South Korean actor and singer (1977–2010)

Park Yong-ha (August 12, 1977 – June 30, 2010) was a South Korean actor and singer.

==Career==
At seventeen, Park was noted for his acting and musical skills, as well as his good looks which earned him popularity with fans. After his debut in MBC drama Theme Theater (1994), Park appeared in a range of TV dramas and films. In 2002, Park co-starred in Winter Sonata with Bae Yong-joon and Choi Ji-woo, which brought him fame in Japan.

===Music===
As a singer, Park was the "mysterious" voice behind Just For Yesterday, the hit theme song of SBS drama All In, which starred Lee Byung-hun and Song Hye-kyo.

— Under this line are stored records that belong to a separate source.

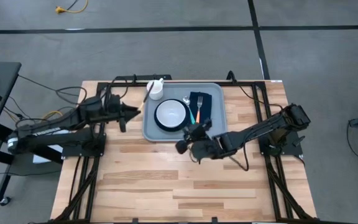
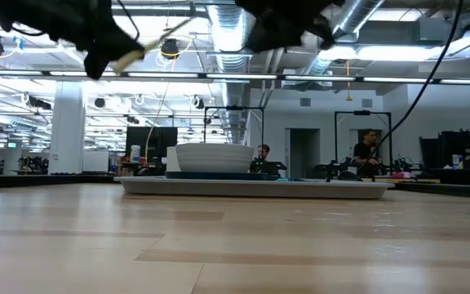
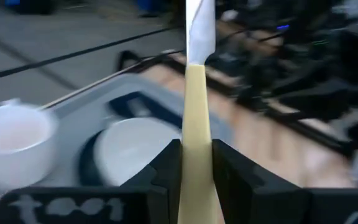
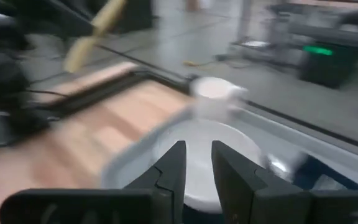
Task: Set up tray
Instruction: Put the yellow knife to the right of the orange fork on the blue napkin on the gray tray
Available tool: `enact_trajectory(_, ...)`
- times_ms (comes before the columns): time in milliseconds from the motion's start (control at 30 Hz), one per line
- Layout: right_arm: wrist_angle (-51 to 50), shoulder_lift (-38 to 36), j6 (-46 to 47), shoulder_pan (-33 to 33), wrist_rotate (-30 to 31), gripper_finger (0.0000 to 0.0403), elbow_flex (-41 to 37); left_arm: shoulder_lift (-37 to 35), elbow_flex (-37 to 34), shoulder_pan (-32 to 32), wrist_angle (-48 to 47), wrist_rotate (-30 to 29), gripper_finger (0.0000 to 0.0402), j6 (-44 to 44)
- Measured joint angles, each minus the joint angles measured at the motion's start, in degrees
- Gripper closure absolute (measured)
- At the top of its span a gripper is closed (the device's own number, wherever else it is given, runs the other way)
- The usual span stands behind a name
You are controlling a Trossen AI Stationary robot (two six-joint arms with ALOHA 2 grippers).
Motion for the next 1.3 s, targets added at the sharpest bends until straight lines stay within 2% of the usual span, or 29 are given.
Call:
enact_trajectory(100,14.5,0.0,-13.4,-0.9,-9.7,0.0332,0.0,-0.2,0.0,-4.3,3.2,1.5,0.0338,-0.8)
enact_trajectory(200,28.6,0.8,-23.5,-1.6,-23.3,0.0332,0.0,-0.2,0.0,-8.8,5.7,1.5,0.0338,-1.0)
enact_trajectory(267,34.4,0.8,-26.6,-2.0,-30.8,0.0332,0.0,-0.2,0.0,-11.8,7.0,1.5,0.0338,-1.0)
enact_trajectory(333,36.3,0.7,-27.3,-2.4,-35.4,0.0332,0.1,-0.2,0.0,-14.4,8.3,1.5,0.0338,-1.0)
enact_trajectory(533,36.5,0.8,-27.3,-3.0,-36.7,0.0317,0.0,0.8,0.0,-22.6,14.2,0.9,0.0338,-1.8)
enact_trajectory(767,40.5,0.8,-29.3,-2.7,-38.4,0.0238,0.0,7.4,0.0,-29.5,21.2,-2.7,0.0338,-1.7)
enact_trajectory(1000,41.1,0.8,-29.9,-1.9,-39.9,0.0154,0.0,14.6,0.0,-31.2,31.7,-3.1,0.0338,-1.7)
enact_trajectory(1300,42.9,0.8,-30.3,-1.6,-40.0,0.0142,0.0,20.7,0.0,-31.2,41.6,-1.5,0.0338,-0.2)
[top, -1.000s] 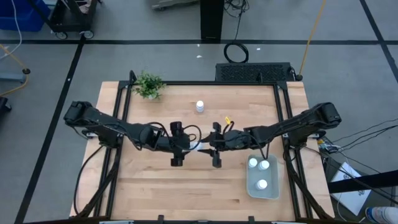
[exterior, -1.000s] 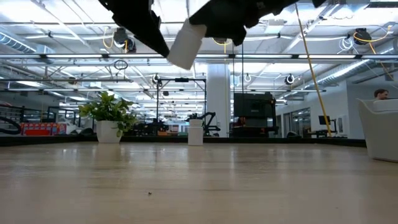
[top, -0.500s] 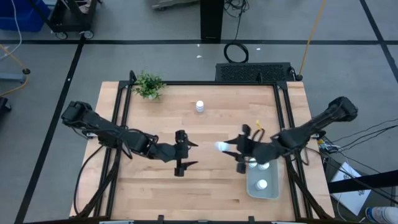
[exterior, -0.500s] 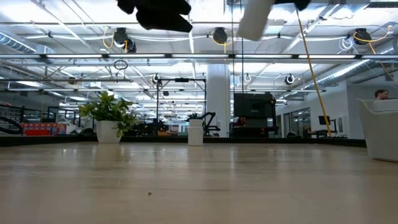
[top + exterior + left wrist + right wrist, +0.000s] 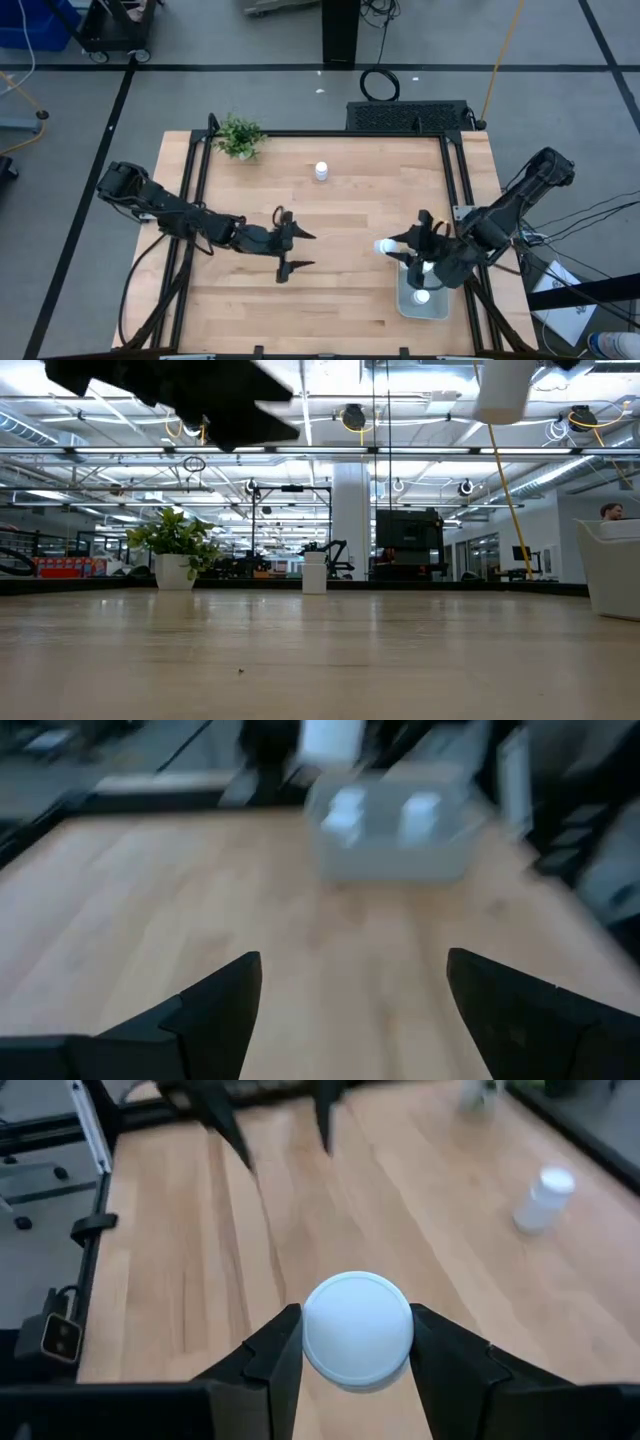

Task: Pick and place pill bottles into a basket
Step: Put the white pill bottle into the gray bin

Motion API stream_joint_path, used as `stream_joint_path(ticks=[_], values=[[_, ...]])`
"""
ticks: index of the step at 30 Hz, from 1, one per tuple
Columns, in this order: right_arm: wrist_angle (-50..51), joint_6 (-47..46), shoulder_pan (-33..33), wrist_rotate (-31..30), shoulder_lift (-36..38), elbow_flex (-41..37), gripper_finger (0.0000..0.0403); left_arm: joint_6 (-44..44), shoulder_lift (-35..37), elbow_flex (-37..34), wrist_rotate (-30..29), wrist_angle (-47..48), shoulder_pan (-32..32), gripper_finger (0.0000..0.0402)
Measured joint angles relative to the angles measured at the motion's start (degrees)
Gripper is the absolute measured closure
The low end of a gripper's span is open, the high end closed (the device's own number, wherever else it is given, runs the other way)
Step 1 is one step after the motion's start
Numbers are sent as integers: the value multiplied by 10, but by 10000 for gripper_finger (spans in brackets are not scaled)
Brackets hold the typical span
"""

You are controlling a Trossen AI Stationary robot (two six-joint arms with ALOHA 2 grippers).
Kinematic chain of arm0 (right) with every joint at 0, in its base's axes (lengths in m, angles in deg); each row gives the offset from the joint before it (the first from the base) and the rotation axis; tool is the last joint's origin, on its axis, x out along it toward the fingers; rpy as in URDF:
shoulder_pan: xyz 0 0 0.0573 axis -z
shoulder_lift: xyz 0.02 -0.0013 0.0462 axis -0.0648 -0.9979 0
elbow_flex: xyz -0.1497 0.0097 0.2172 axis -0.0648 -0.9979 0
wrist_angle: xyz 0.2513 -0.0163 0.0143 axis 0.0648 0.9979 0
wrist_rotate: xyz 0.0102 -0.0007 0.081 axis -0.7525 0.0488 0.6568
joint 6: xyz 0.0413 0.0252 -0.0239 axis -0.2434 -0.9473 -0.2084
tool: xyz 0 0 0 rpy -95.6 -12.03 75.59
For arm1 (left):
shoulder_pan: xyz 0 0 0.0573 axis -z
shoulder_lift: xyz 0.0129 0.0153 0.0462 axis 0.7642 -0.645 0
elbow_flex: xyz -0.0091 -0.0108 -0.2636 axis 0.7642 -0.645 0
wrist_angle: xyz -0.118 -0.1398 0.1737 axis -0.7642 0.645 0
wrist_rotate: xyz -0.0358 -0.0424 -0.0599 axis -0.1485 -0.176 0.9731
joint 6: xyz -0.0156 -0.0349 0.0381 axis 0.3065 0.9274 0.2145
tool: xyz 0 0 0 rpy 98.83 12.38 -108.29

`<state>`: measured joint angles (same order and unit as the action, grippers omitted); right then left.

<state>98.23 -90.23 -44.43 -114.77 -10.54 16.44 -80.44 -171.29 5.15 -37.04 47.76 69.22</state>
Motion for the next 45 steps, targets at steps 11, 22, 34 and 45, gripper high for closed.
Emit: stream_joint_path(ticks=[11, 22, 34, 45], values=[[192, -233, -69, 33, -20, 47, 258, 5, 72, -114, 73, -172, -18, 86], [241, -388, -140, 64, -50, 47, 258, 5, 78, -123, 82, -177, -16, 81], [285, -555, -228, 65, -94, 47, 258, 5, 78, -123, 82, -177, -15, 78], [351, -708, -284, 78, -148, 47, 258, 5, 78, -123, 82, -177, -15, 85]])
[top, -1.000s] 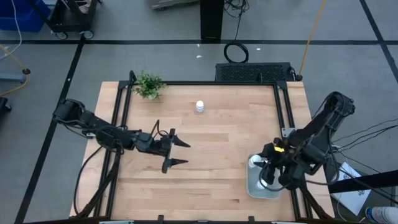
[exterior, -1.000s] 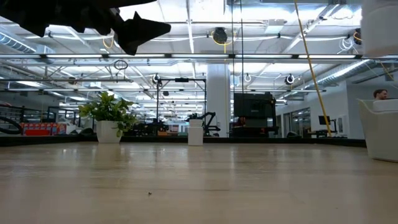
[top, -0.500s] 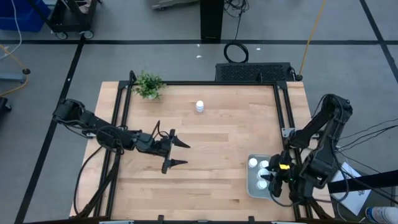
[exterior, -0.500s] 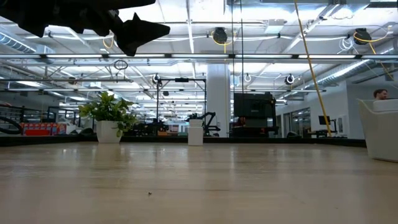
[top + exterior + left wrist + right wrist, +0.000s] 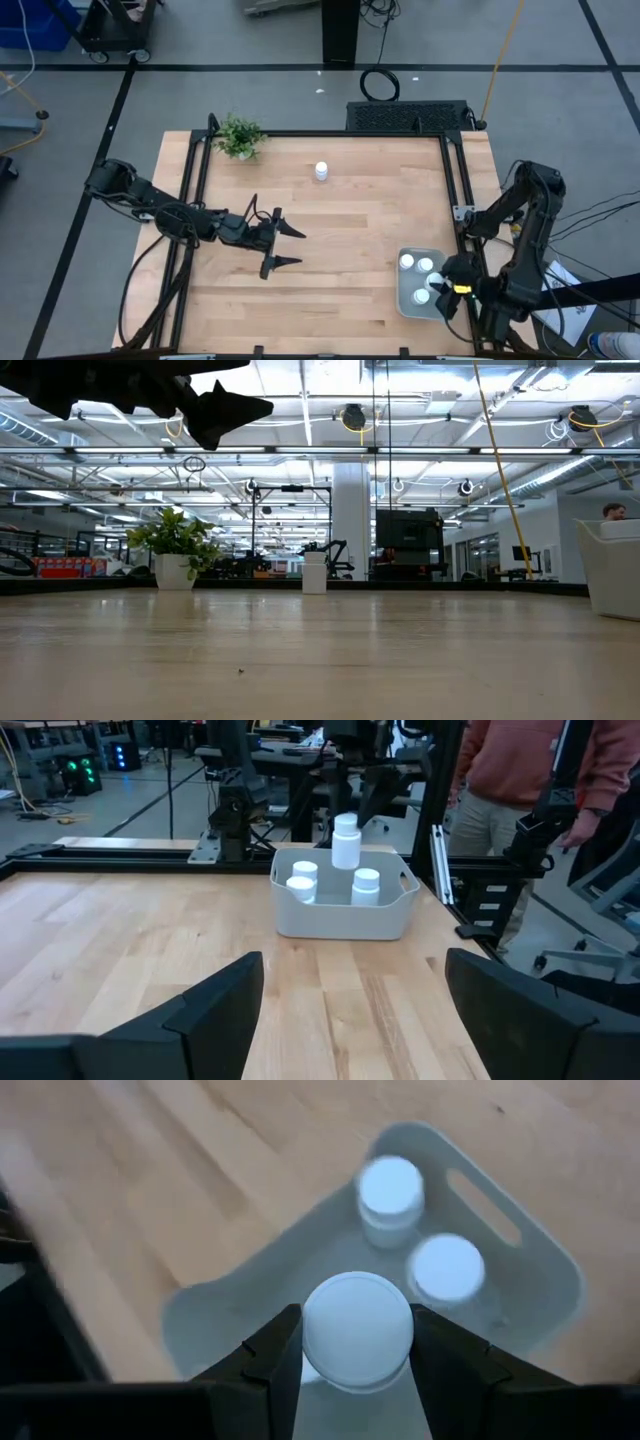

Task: Pick and place pill bottles into a basket
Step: Put the white pill bottle into the gray bin

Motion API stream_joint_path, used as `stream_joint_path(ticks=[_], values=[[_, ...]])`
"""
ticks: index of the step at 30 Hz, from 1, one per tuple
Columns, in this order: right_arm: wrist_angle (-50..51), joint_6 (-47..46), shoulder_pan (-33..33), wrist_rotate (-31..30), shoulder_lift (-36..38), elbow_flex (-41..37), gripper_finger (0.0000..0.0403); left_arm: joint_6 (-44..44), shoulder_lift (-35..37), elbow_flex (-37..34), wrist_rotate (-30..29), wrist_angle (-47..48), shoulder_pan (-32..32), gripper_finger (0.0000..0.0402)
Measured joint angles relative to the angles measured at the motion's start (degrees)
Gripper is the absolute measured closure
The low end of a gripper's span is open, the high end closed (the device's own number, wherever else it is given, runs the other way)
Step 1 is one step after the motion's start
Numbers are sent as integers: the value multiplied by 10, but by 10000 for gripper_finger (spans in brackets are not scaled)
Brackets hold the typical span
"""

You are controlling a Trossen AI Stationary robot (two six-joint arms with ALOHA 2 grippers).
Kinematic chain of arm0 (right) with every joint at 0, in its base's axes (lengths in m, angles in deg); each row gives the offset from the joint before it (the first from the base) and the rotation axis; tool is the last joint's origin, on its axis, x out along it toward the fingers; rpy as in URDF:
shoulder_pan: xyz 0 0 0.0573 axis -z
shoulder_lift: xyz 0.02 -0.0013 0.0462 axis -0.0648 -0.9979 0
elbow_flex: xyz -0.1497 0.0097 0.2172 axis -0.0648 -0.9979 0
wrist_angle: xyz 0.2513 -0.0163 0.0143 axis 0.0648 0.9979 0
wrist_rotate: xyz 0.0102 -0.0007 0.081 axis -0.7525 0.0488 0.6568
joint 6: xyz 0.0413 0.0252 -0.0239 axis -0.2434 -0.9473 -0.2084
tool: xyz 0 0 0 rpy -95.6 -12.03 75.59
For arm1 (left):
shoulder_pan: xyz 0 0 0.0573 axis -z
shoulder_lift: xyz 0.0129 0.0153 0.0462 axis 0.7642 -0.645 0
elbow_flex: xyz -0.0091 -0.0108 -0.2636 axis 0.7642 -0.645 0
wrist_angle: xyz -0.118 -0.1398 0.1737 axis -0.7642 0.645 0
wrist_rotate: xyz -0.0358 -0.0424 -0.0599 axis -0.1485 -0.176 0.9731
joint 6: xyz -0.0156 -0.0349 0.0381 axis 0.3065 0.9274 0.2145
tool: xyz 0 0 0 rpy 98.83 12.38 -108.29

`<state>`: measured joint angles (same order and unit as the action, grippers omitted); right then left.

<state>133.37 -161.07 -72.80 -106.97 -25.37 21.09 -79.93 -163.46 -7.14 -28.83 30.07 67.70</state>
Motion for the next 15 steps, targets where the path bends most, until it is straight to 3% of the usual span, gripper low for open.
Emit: stream_joint_path(ticks=[6, 15], values=[[35, -52, -5, 45, -36, -1, 258, 0, 0, 0, 0, -2, 0, 90], [16, -65, -4, 20, -57, -9, 258, 2, 0, 0, 0, -2, 0, 91]])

Park released various Japanese albums in Japan and held successful concerts both in Japan and Korea.

Park sang the theme songs of SBS drama On Air in 2008. The Japanese version of the theme songs was his 6th single album Behind Love. Behind Love, released on July 23, 2008, was ranked as the third top single album on Oricon, Japan's premier daily album chart. His next single album, Say Goodbye, and full-length album, Love, were released in November 2008 and both were ranked on Oricon within top 10.

===Film and television===

Park starred in SBS drama On Air as a drama PD, Kyoung-min Lee, in 2008 and on Mnet Japan from July 30, 2008. He and co-star Song Yun-ah visited Japan to promote the series in a showcase attend by 800 VIP guests at Toho Cinema in Roppongi Hills, Tokyo. He also starred in the movie The Scam as an individual investor (small-time investor) Hyun-soo Kang. The Scam was released on February 12, 2009. He was cast in the drama, The Slingshot, acting as the character Kim Shin, which started broadcasting on KBS2 on April 6, 2009.

==Death==
Park was found dead by his mother at 5:30 am June 30, 2010 at his home in Nonhyeon-dong, Seoul, hanging from a camcorder charger cable after an apparent suicide.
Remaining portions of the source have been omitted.